Can go from extensive strands of tight junctions (zonula occludens) + modified desmosomes/adherent junctions (zonula adherens) encircling bands around apical ends of cells.
Deeper layers have demosomes and gap junctions.
Functional Implications of Gap Junctions:
Allows direct passage of small molecules from one cell to next
Chemical + Electrical coupling of cellular activites, enabling cells to act as a single unit.
Functional Implications of Tight Junctions:
All passage across epithelium occurs through cytoplasm (selective passage)
No intercellular seepage
Ions can be transported against concentration gradient
Membrane proteins remain localised to correct domain
Functional Implications of Zonula Adherens:
Adhesion of cellular sheets for membrane integrity
Attach to actin filaments that can change cell shape
Functional Implications of Desmosomes
Attach to intermediate filaments to provide support and tissue integrity.
Learning Objectives:
Identify & describe epithelial cell surface domains, their specific characteristics/specialisations & functional significance
Cell Surfaces:
Apical Surface touching lumen.
Lateral Surface touching other epithelial cells. Made up of intercellular junctions, which are important for barrier integrity and coordinated cellular activity
Basal Surface touching basement membrane and usually underlying CT.

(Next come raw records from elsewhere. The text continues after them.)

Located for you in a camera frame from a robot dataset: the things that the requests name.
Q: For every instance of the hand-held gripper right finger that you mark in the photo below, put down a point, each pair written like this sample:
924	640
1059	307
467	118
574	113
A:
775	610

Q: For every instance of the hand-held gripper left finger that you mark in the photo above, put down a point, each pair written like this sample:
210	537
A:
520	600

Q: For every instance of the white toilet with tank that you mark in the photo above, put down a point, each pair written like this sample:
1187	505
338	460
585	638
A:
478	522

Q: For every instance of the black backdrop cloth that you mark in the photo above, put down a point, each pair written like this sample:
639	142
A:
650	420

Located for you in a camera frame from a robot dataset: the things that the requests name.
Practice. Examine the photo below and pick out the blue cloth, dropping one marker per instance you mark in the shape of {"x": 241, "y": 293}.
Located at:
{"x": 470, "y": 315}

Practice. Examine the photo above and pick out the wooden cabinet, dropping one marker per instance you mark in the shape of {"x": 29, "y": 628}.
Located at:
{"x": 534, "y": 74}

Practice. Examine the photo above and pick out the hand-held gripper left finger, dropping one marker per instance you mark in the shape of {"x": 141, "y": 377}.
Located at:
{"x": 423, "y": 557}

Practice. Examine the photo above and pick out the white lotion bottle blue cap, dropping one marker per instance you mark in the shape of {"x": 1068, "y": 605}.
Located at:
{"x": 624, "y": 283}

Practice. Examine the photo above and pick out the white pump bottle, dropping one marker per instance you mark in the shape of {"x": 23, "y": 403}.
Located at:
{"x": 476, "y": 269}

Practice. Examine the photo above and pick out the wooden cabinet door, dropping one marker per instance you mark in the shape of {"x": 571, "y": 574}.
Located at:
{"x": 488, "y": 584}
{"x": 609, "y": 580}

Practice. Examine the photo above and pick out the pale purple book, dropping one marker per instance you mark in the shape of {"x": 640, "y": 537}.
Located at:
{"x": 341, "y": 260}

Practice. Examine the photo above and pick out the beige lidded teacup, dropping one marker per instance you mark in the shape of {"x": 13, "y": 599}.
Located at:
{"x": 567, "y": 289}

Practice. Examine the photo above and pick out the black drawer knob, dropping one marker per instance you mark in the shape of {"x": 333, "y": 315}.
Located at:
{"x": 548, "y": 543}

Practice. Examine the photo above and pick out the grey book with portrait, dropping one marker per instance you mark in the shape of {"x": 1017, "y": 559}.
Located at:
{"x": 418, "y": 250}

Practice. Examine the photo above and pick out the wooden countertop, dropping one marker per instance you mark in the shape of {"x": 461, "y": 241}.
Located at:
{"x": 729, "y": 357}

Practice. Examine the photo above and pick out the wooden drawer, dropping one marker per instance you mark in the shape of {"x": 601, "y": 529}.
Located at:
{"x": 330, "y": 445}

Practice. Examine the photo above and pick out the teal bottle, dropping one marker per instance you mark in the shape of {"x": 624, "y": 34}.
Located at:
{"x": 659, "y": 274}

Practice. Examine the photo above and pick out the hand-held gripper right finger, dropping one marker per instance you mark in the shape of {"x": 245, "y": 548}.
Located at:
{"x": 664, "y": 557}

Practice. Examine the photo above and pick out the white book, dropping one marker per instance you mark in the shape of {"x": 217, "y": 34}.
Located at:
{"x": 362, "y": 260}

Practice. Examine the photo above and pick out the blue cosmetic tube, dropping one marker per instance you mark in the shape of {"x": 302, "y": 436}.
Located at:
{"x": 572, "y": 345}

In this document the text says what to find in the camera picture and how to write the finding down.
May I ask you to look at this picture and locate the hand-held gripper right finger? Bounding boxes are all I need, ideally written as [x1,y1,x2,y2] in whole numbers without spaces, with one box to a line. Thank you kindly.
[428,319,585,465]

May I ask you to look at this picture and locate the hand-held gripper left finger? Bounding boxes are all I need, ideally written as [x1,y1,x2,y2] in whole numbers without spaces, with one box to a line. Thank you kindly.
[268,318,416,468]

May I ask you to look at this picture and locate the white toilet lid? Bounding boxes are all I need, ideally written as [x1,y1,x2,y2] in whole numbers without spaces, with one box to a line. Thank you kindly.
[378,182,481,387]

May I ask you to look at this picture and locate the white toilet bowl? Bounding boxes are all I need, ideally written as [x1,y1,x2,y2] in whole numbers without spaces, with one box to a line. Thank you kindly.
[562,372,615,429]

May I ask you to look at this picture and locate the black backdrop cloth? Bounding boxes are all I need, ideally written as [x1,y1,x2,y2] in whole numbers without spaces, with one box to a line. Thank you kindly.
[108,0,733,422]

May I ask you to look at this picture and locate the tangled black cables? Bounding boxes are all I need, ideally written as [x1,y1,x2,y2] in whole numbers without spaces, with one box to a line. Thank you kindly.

Apical Surface Specialisations:
Microvilli - Increase surface area for absorption.
Cilia - Make current over surface for movement
Stereocilia - Bulk Absorption + Sensory Function
Lateral Surface Specialisations:
Tight Junction - Seal intercellular space
Desmosome - Protein fibres holding adjacent cells, but intercellular space is not sealed
Gap Junction - Tunnels allowing direct transmission between cells.
Basal Surface Specialisations:
Hemidesmosomes - Attach membrane of epithelial cells to basement membrane. Prevents tissue from pulling away from CT.
Provides immobility to epithelium layers + enables strong attachment to CT
Correlate individual structural features of epithelial cell surfaces with their specific functions, & the overall function of the tissue of which they are a part
Appreciate that epithelium is a dynamic tissue that can constantly renew & respond to changes within its environment, including by metaplasia
Epithelium can undergo cell turnover.
Has varying turnover rates which are location specific.
Most frequent in location subject to most stress.
I.E. GIT - Rapid Turnover
Skin - Slower Turnover
Large Glands - Very Slow
Metaplasia adapt to injurious agents in a changed environment, and replaces a cell type with another that is not normally present in tissue.